◆ **BRIEF**: Nothing may be left out of the listing below but its images; repeat the rest exactly.

- - - - -

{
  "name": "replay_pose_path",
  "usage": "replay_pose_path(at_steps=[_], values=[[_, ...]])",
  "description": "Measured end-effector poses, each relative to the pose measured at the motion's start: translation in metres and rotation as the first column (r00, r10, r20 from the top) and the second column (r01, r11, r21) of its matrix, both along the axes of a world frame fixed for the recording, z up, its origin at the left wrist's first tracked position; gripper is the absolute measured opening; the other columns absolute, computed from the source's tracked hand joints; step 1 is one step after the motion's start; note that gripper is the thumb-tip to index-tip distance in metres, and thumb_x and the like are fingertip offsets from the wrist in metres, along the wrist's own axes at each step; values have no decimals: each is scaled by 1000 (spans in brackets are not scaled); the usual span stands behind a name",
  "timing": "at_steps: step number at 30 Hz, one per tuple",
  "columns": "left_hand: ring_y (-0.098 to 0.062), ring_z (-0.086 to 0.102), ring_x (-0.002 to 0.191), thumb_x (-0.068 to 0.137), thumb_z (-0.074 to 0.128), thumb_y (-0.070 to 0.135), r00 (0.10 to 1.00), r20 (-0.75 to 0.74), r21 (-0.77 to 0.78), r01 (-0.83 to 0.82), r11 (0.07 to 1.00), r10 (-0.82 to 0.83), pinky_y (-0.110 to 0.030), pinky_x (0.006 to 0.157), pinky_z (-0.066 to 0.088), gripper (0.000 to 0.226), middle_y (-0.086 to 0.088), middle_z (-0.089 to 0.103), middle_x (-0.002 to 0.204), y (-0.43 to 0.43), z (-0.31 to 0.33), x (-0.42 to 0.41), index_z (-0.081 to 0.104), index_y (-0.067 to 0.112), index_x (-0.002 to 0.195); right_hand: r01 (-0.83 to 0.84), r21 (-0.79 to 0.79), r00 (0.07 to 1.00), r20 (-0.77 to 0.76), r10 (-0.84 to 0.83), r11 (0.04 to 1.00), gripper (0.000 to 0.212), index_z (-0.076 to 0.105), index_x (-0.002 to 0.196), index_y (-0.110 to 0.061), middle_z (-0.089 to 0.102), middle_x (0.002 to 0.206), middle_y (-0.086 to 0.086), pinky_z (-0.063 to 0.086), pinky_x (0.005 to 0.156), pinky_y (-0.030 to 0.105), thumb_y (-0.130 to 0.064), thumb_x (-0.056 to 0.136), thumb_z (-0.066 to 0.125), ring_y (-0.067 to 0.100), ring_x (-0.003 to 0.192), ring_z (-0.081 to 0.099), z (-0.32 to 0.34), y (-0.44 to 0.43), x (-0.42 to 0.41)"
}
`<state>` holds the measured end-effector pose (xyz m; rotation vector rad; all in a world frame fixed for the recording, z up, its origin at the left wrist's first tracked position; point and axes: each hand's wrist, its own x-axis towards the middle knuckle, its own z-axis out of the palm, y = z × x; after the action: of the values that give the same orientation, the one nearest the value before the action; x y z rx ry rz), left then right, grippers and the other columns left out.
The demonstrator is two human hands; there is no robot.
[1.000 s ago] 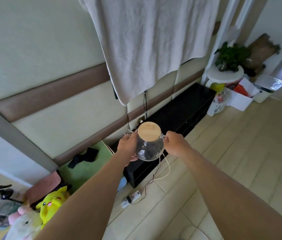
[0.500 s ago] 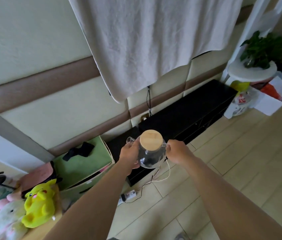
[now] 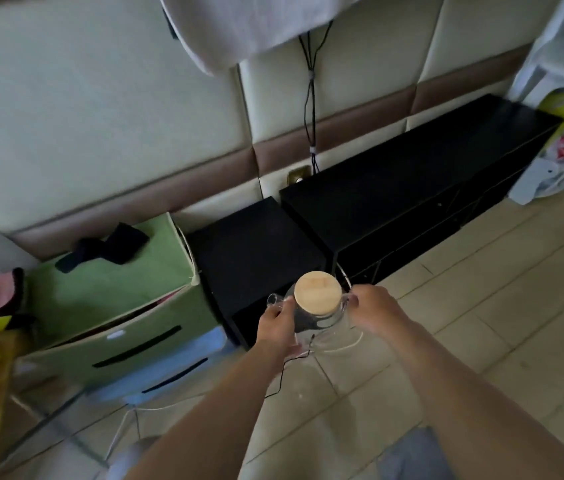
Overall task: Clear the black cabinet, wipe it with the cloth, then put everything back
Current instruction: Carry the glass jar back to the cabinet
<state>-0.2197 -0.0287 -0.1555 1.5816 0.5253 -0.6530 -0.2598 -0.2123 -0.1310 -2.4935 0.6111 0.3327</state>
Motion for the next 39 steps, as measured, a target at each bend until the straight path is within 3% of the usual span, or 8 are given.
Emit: replay_pose_path(at_steps=[4, 9, 13, 15, 21, 28, 32, 39], values=[[-25, 66, 93, 101, 56, 43, 1000, 18, -41, -4, 999, 5, -29, 54, 52, 27, -4, 67, 105, 3, -99, 10, 64, 23, 117, -29, -21, 999, 39, 30, 999, 25, 55, 77, -16, 60, 82, 5, 42, 59, 31, -27, 97, 45, 24, 76, 61, -98, -1, 16], [-26, 67, 98, 102, 55, 39, 997, 76, -129, -12, 992, 21, -50, 92, 57, 21, -2, 67, 106, 16, -170, 39, 62, 28, 117, -24, -19, 993, 116, 27, 1000, 26, 54, 76, -14, 61, 80, 7, 41, 60, 32, -28, 97, 46, 26, 76, 61, -167, 16, 38], [-26, 62, 118, 88, 55, 48, 984, 147, 33, 97, 995, -101, -48, 106, 48, 61, -5, 63, 133, 32, -194, 61, 51, 22, 143, 33, 17, 993, 109, -35, 999, 28, 52, 72, -15, 61, 81, 8, 45, 65, 33, -28, 97, 46, 31, 81, 62, -184, 37, 45], [-29, 54, 128, 98, 52, 41, 977, 172, 100, 111, 989, -127, -47, 111, 42, 59, -9, 55, 142, 36, -189, 70, 42, 15, 150, 44, 37, 994, 97, -48, 998, 28, 54, 76, -16, 60, 81, 6, 43, 65, 32, -29, 99, 44, 30, 82, 62, -188, 44, 53], [-30, 49, 132, 105, 44, 33, 959, 268, 125, 57, 991, -89, -35, 110, 37, 47, -6, 53, 143, 29, -194, 102, 44, 17, 149, 74, 35, 984, 158, -79, 997, 34, 45, 73, -18, 54, 87, 6, 39, 67, 30, -33, 103, 42, 29, 80, 53, -211, 55, 93], [-36, 56, 119, 98, 48, 39, 976, 213, 110, -61, 992, 36, -41, 107, 42, 51, -16, 61, 131, 20, -212, 126, 56, 5, 136, 111, 85, 975, 185, -125, 990, 23, 55, 89, -14, 60, 96, 9, 42, 69, 30, -29, 104, 46, 33, 87, 60, -233, 67, 115], [-38, 50, 128, 100, 47, 33, 976, 215, 137, -68, 988, 37, -40, 111, 37, 47, -17, 56, 138, 15, -227, 137, 53, 7, 139, 109, 136, 967, 215, -136, 985, 13, 59, 100, -13, 64, 103, 7, 52, 79, 33, -21, 101, 48, 30, 92, 63, -244, 64, 130], [-30, 43, 138, 104, 44, 26, 973, 230, 102, -50, 994, 26, -36, 115, 32, 48, -16, 45, 150, 16, -248, 149, 40, 5, 147, 56, 245, 971, 212, -110, 968, 12, 60, 100, -13, 65, 104, 4, 51, 86, 29, -10, 99, 48, 23, 97, 64, -266, 69, 157]])
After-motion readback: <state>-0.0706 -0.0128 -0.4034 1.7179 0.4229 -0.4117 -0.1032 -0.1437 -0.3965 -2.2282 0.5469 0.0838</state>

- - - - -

◆ **WRITTEN REPLY**:
{
  "name": "replay_pose_path",
  "usage": "replay_pose_path(at_steps=[_], values=[[_, ...]])",
  "description": "Measured end-effector poses, each relative to the pose measured at the motion's start: translation in metres and rotation as the first column (r00, r10, r20 from the top) and the second column (r01, r11, r21) of its matrix, both along the axes of a world frame fixed for the recording, z up, its origin at the left wrist's first tracked position; gripper is the absolute measured opening; the other columns absolute, computed from the source's tracked hand joints; step 1 is one step after the motion's start; note that gripper is the thumb-tip to index-tip distance in metres, and thumb_x and the like are fingertip offsets from the wrist in metres, along the wrist's own axes at each step; values have no decimals: each is scaled by 1000 (spans in brackets are not scaled); the usual span stands behind a name",
  "timing": "at_steps: step number at 30 Hz, one per tuple",
  "columns": "left_hand: ring_y (-0.098 to 0.062), ring_z (-0.086 to 0.102), ring_x (-0.002 to 0.191), thumb_x (-0.068 to 0.137), thumb_z (-0.074 to 0.128), thumb_y (-0.070 to 0.135), r00 (0.10 to 1.00), r20 (-0.75 to 0.74), r21 (-0.77 to 0.78), r01 (-0.83 to 0.82), r11 (0.07 to 1.00), r10 (-0.82 to 0.83), pinky_y (-0.110 to 0.030), pinky_x (0.006 to 0.157), pinky_z (-0.066 to 0.088), gripper (0.000 to 0.226), middle_y (-0.086 to 0.088), middle_z (-0.089 to 0.103), middle_x (-0.002 to 0.204), y (-0.43 to 0.43), z (-0.31 to 0.33), x (-0.42 to 0.41), index_z (-0.081 to 0.104), index_y (-0.067 to 0.112), index_x (-0.002 to 0.195); right_hand: r01 (-0.83 to 0.84), r21 (-0.79 to 0.79), r00 (0.07 to 1.00), r20 (-0.77 to 0.76), r10 (-0.84 to 0.83), r11 (0.04 to 1.00), gripper (0.000 to 0.212), index_z (-0.076 to 0.105), index_x (-0.002 to 0.196), index_y (-0.110 to 0.061), middle_z (-0.089 to 0.102), middle_x (0.002 to 0.206), middle_y (-0.086 to 0.086), pinky_z (-0.063 to 0.086), pinky_x (0.005 to 0.156), pinky_y (-0.030 to 0.105), thumb_y (-0.130 to 0.064), thumb_x (-0.056 to 0.136), thumb_z (-0.066 to 0.125), ring_y (-0.067 to 0.100), ring_x (-0.003 to 0.192), ring_z (-0.081 to 0.099), z (-0.32 to 0.34), y (-0.44 to 0.43), x (-0.42 to 0.41)"
}
`<state>` holds the measured end-effector pose (xyz m; rotation vector rad; all in a world frame fixed for the recording, z up, its origin at the left wrist's first tracked position; point and axes: each hand's wrist, its own x-axis towards the middle knuckle, its own z-axis out of the palm, y = z × x; after the action: of the values that give the same orientation, the one nearest the value before the action; x y z rx ry rz), left then right, grippers and the other columns left out.
The demonstrator is two human hands; there is no robot.
[1.000 s ago] 
[0.500 s ago] 
[now] 
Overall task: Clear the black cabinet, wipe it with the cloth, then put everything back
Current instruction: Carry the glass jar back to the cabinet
<state>-0.2197 -0.0287 -0.1555 1.5816 0.5253 -0.6530 -0.2598 -0.2123 -0.1310 -2.4935 0.6111 0.3327</state>
Motion for the next 39 steps, as measured, a target at each bend until the straight path is within 3% of the usual span, or 8 are given.
Emit: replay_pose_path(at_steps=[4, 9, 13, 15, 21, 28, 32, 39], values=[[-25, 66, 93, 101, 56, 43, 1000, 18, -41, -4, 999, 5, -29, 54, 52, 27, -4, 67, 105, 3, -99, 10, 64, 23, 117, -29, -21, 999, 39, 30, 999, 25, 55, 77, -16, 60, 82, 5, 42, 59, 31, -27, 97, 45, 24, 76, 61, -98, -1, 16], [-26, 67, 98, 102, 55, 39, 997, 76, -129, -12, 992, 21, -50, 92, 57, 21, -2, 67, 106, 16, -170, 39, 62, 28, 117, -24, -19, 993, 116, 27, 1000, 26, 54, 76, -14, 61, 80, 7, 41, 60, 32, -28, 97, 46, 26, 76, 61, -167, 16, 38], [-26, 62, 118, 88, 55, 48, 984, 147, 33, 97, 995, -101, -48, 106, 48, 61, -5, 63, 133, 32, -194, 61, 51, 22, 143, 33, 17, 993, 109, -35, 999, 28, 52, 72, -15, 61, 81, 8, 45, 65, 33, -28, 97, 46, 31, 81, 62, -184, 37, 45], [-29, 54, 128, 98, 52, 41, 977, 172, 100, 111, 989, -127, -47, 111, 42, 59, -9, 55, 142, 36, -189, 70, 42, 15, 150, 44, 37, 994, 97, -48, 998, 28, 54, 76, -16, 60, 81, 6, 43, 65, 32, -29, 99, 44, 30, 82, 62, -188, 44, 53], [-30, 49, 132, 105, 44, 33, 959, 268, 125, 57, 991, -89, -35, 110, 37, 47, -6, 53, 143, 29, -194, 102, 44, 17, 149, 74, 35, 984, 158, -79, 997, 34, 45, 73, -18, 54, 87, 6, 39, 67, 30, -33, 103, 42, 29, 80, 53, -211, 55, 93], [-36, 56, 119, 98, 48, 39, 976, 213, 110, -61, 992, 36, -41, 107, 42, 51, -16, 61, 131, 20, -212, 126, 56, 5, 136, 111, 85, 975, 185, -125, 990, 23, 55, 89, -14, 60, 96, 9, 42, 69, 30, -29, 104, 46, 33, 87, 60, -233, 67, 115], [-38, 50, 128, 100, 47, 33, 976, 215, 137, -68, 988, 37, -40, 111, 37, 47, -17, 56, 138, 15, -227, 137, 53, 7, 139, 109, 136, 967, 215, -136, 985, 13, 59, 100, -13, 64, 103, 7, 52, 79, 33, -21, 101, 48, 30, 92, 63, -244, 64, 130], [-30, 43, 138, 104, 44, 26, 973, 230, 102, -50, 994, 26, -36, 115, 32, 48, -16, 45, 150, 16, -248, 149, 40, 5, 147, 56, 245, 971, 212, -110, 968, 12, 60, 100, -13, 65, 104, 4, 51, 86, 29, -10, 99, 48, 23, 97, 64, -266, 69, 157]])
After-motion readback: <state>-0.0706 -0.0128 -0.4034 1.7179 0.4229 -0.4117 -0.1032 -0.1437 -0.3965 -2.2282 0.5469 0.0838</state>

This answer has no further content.